I walked back to my room slowly, hands clasped behind me. The sandy floor of the labyrinth made a scraping sound as my boots passed over it. The wind blew cold and sour here, tinged with fresh blood. In life I had been a monk. I had wanted to transcend pain and by doing so be able to let anything pass through me. When I found the box I had been told that inside were beings who had done just that. When they took me I was frightened at first but that passed. I came to enjoy my work. I tightened the screws on the side of my neck which pulled the wires on my mouth tighter making my giant frown a shade larger. The hall guardian scuttled towards me and sniffed, a mass of flesh about a man's height with four claws; two on top, one on each side, and two below. Catching my scent he growled happily.

As we met I petted his head gently. "How are you old friend?" "Good. How are you?" He didn't speak well but he could articulate himself. "I'm all right thank you. What have you found today my friend?" The hall guardian often found bits of shiny stone or metal or links of chain which he collected. He was very much like a magpie in this. "We found this." In one of his four claws which braced him against the walls was a short length of very small delicate silver chain like from a lady's necklace. I laid it over my finger gingerly. "My that's pretty." "Yes." He gurgled with a smile. "Pretty sparkly." "Shall we walk awhile?" I offered. "Umm...yes."

Most cenobites paid very little concern to the guardian seeing him as a rather low grade nuisance. Those who did take notice of him without contempt only nodded. He and I often strolled along the labyrinth. His claws clicked gently along the walls and his head, which was down near my knees, bobbed. "See anything good today?" "Yes. Saw man loose." I looked down at him. "A man loose? How?" "Don't know. But loose. We caught him. Made him pay." He licked his lips, his teeth like snake fangs all long and conical. "Whose was he?" "Don't know. Maybe Xipe." Xipe Totec, high prince of hell and the master's favorite son. "The Prince wouldn't allow someone to get loose. That's very rare. What was he looking for this man?" The guardian grunted. "Don't know. Maybe way out." I scoffed as we turned a corner. "There is no way out of here." "We heard there is."

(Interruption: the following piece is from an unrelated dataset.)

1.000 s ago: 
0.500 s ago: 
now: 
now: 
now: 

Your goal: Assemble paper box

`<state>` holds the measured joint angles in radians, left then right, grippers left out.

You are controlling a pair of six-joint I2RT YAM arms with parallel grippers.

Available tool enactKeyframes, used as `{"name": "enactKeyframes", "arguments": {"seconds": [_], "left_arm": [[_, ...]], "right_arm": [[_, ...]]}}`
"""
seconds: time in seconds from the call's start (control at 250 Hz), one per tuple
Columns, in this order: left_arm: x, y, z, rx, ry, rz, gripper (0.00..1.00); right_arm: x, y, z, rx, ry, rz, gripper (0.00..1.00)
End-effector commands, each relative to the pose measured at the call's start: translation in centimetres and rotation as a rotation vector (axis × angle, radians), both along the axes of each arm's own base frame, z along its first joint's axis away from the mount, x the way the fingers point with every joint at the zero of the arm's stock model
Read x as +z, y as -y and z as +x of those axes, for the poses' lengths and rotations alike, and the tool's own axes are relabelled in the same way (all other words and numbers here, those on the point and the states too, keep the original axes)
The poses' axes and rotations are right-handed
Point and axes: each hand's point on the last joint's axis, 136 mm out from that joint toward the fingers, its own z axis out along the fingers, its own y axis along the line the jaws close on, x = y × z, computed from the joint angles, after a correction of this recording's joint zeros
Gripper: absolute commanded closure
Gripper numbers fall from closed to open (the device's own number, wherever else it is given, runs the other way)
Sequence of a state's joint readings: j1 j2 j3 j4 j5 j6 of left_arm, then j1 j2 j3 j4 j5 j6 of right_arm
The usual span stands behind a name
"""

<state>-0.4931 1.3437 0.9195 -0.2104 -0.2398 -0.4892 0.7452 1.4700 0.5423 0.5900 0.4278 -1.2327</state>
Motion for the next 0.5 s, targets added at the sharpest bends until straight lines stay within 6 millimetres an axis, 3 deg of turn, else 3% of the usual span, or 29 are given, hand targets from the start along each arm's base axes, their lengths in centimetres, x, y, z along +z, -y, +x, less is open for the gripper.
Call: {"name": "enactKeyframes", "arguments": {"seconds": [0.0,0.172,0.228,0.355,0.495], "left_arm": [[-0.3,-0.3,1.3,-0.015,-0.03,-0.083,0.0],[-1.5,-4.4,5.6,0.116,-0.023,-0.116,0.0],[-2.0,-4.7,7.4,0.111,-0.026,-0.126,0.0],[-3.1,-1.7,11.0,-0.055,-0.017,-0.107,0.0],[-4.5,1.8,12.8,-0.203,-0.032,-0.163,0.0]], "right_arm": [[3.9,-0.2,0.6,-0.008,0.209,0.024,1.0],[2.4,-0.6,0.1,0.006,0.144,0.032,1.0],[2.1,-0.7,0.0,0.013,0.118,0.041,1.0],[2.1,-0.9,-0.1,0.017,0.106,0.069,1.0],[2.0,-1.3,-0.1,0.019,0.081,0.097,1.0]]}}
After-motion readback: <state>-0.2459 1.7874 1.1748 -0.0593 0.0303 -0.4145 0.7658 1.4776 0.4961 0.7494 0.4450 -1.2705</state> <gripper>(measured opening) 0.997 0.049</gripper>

I stopped in my tracks and rested a hand on his oily bulk. "You've heard of a way out Guardian?" "Only heard. Don't know. We only hear things. Don't know much." "What have you heard then?" He shifted his eyes up and down the hall as if about to tell me a secret. Satisfied we were indeed alone he began to whisper. "Once we hear two men talking. Loose. Tried to get out. They not know we were there. We be quiet and listen. We like to listen. They say there is way out of maze, out of hell. They say if you solve puzzle in puzzle you get free." I didn't quite understand him. "Puzzle in puzzle? You mean a puzzle here within the labyrinth?" He nodded, slime dripping from his fangs. "Yuh huh. They say puzzle is..um...we forget what shape. Put self in. If you get out you is free." Again I didn't understand him. His vocabulary was limited but serviceable. "Put yourself in? How do you do that?" His claw touched my hand. "You put your hands in it?" He shook his head. "Nuh uh." One of his nails ran gently up and down my finger. "You put your fingers in?" He smiled. "Yup. Fingers in and it snap shut." He opened his mouth and clapped it closed for emphasis. "You get them out and you free."

"So if you can free your fingers again it grants you an exit." "Yup." He smiled happy at being understood. I rubbed my chin. "Ahh I see. Anyone ever found this puzzle and used it?" He looked away almost embarrassed. "Don't know. We don't know much. We know halls good. Very good. Not much else. We sorry." I stroked his head. "That's all right. Don't be sorry." He smiled and nuzzled my hand. "You good friend to us. We like you. Here." His top claw offered me the length of silver chain. "You take sparkly. We have lots. You take. Maybe it make you not sad?" I smiled. "That's very nice of you. Thank you Guardian." I tucked it in my belt. He grinned. "I have to go now my friend. We'll walk again soon all right?" He nodded. "We like you walk with us. Be good. Bye now." He scuttled off down the corridor and out of sight.

I returned to my room with renewed enthusiasm. The stone door ground on its hinges as I closed it. A few men and women hung on the walls or over beds of nails or coals. They moaned quietly to themselves. It was a nice enough room if dim. I sat on my cot and polished up my chains and wires in a bit of shining metal I used as mirror. This would be an interesting project to pursue. Rumors passed from the damned to the damned. A tiny dim ray of hope in a dark painful world. It was always the new ones that escaped. Someone leaves their door open and someone's flesh pulls loose and they start to run. Foolish endevor but the hope dies after a few centuries and a few escapes. They soon learn not to hope. That hope doesn't exist here. Not even for us cenobites. But this rumor of a puzzle was something I had to look into even if it was a wild goose chase for something that didn't exist. After all it gave me something to do.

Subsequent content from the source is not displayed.